The field is marked by more than 20 giant depressions, some nearly a mile wide and more than 320 feet deep, formed through explosive eruptions and long-term hydrothermal circulation.
It dwarfs the Atlantic Ocean’s famed “Lost City” vent system – once considered the largest of its kind – and offers a rare look at how Earth’s geology can generate both hydrogen and habitable conditions in the abyss.
“The Kunlun system is unique not just because of the exceptionally high hydrogen flux we observed, but also because of its scale and geological setting,” Weidong Sun, marine geochemist and co-author of the new study, explained in a statement.

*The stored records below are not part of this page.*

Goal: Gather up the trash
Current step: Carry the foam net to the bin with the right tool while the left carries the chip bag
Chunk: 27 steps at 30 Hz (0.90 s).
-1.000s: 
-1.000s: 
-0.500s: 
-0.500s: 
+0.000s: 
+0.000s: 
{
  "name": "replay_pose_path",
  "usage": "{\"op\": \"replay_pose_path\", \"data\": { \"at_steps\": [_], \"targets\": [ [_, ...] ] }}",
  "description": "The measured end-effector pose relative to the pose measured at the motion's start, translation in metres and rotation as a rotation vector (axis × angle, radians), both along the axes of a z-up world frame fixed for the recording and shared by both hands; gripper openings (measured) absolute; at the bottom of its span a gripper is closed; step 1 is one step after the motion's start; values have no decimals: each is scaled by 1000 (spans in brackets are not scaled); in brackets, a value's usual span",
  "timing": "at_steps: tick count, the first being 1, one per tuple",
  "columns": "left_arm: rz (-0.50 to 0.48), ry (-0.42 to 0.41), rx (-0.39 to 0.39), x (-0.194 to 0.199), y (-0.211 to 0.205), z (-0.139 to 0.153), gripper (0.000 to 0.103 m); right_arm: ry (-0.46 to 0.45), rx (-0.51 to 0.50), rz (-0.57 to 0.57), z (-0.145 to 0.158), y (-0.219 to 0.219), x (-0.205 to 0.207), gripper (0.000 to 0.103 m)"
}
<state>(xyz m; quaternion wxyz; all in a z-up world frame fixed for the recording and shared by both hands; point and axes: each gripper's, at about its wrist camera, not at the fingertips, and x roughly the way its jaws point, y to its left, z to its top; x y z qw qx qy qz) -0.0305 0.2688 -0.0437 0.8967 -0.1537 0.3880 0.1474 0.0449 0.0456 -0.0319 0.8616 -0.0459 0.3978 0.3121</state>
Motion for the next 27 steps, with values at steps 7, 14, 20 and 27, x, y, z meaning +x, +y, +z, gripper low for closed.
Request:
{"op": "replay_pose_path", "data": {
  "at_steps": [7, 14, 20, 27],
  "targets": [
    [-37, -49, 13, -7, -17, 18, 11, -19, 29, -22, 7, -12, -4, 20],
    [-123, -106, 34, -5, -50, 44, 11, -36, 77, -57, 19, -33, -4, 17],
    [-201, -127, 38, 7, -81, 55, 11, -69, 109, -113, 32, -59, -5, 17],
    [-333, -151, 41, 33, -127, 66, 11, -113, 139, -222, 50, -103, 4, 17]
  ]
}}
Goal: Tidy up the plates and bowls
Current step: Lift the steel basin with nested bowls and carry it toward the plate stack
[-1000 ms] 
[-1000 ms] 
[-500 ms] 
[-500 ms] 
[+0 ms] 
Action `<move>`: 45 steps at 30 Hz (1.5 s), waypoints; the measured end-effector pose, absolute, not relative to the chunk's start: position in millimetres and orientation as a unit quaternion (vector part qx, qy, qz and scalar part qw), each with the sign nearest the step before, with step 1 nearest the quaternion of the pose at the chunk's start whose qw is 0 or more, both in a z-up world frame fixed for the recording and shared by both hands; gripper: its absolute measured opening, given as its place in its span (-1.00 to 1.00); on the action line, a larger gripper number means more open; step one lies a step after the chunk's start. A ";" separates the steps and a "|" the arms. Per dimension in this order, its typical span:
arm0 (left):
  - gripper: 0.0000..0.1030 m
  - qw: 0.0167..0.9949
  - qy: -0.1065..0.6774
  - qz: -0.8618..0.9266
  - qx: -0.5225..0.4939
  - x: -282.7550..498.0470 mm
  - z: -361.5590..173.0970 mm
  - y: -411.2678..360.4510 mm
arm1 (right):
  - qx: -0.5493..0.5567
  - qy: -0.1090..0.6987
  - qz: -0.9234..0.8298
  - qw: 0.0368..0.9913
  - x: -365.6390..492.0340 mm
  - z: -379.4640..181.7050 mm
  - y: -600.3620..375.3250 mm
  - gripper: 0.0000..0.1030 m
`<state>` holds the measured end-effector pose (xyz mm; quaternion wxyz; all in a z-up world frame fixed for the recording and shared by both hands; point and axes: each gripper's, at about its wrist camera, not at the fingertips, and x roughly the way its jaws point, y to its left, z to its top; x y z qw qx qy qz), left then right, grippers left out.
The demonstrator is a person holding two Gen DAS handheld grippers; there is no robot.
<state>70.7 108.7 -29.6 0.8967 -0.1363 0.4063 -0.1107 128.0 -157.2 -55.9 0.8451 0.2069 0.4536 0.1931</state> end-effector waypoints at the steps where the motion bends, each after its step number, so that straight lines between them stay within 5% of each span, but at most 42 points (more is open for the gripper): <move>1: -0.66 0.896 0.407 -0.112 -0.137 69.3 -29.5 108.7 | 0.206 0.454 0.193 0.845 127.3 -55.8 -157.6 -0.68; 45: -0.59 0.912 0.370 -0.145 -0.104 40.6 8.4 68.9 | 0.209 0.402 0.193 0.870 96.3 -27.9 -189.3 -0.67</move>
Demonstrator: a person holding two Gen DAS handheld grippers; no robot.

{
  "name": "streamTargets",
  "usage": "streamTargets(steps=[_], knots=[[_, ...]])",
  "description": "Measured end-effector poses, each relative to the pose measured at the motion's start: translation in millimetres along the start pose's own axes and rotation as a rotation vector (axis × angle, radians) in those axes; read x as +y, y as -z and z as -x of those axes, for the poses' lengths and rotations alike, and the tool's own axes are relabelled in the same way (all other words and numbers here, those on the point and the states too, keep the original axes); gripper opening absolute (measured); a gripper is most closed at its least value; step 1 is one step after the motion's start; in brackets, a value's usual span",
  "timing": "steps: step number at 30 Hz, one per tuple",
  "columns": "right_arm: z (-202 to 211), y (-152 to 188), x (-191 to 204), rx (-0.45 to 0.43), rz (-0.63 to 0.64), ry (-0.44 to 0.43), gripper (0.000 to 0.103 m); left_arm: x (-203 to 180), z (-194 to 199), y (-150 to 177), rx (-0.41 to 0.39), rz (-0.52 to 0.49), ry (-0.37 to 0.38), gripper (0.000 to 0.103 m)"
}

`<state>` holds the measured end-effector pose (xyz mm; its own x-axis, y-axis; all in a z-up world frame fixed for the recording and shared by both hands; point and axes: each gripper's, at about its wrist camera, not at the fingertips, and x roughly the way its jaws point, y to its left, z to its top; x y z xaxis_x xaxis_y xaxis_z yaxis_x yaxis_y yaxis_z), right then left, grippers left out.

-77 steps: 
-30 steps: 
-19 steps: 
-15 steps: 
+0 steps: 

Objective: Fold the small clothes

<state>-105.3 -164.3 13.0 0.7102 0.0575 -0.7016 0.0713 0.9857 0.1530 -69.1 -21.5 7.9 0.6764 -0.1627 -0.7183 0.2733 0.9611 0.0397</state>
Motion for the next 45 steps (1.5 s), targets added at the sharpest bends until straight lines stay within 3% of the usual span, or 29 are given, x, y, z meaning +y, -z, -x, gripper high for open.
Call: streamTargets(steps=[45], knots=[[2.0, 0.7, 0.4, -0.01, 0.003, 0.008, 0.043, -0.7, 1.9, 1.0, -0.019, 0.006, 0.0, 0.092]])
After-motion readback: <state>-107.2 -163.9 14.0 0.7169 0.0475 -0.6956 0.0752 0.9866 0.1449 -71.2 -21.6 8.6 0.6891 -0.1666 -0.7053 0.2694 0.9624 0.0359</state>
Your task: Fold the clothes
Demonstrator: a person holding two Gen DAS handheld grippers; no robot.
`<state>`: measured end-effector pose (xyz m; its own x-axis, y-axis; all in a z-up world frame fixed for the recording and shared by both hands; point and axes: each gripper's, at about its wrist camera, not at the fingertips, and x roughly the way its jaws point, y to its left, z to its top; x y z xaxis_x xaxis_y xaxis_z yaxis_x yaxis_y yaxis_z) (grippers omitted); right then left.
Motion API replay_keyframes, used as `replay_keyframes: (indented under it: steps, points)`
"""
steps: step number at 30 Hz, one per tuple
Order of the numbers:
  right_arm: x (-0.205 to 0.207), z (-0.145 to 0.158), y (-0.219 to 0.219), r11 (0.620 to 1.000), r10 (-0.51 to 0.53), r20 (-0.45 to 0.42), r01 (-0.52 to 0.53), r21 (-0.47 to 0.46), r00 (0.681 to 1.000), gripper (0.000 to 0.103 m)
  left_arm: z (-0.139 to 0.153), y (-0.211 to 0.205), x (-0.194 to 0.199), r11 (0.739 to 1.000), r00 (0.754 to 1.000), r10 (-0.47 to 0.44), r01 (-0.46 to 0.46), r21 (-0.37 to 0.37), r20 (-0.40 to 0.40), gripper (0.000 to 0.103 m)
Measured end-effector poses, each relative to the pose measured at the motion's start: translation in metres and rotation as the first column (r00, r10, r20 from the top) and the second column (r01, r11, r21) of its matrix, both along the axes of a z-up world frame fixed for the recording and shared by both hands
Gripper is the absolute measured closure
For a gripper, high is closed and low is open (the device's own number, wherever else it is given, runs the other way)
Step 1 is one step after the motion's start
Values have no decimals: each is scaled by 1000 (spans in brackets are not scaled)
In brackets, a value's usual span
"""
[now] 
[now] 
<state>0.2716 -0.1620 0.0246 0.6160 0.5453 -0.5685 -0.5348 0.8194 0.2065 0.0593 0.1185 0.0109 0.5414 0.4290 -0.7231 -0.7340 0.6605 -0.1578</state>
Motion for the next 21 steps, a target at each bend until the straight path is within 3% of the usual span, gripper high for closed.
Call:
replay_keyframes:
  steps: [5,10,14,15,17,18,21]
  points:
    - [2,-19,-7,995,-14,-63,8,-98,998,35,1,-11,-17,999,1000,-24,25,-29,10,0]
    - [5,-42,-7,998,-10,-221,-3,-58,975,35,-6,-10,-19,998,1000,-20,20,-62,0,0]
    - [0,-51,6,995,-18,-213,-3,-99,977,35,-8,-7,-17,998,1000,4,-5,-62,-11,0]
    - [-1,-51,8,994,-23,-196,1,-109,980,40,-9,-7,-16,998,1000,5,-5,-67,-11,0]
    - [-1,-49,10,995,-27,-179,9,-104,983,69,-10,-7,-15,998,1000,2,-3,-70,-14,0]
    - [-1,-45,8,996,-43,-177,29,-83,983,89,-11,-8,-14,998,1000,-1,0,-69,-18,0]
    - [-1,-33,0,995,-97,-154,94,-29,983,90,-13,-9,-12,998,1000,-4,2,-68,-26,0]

Unlike the “black smoker” vents that gush scalding water, Kunlun releases hydrogen-rich fluids at temperatures below 104 degrees Fahrenheit. These mild conditions, combined with its carbonate-rich terrain, create an environment that resembles the alkaline “hot soups” thought to have supported Earth’s earliest microbial life billions of years ago.
“Compared to the carbonate towers formed in the Lost City, these pipes/pits provide a more sustained and stable evolutionary time frame, offering a potentially more suitable environment for the evolution of early life,” the team wrote in their paper, as reported by ScienceAlert.
Using a crewed submersible and advanced seafloor spectroscopy, scientists measured molecular hydrogen concentrations and estimated that the system contributes up to eight percent of the global abiotic hydrogen output from all submarine sources – a huge share for a single site.
“What’s particularly fascinating is the ecological potential,” Sun noted. “We observed diverse deep-sea life thriving in this environment, including shrimp, squat lobsters, anemones, and tubeworms – species that may rely on hydrogen-driven chemosynthesis.”
Beyond its scientific value, researchers say Kunlun may also represent an “ideal target” for tapping deep-sea hydrogen as a potential energy source.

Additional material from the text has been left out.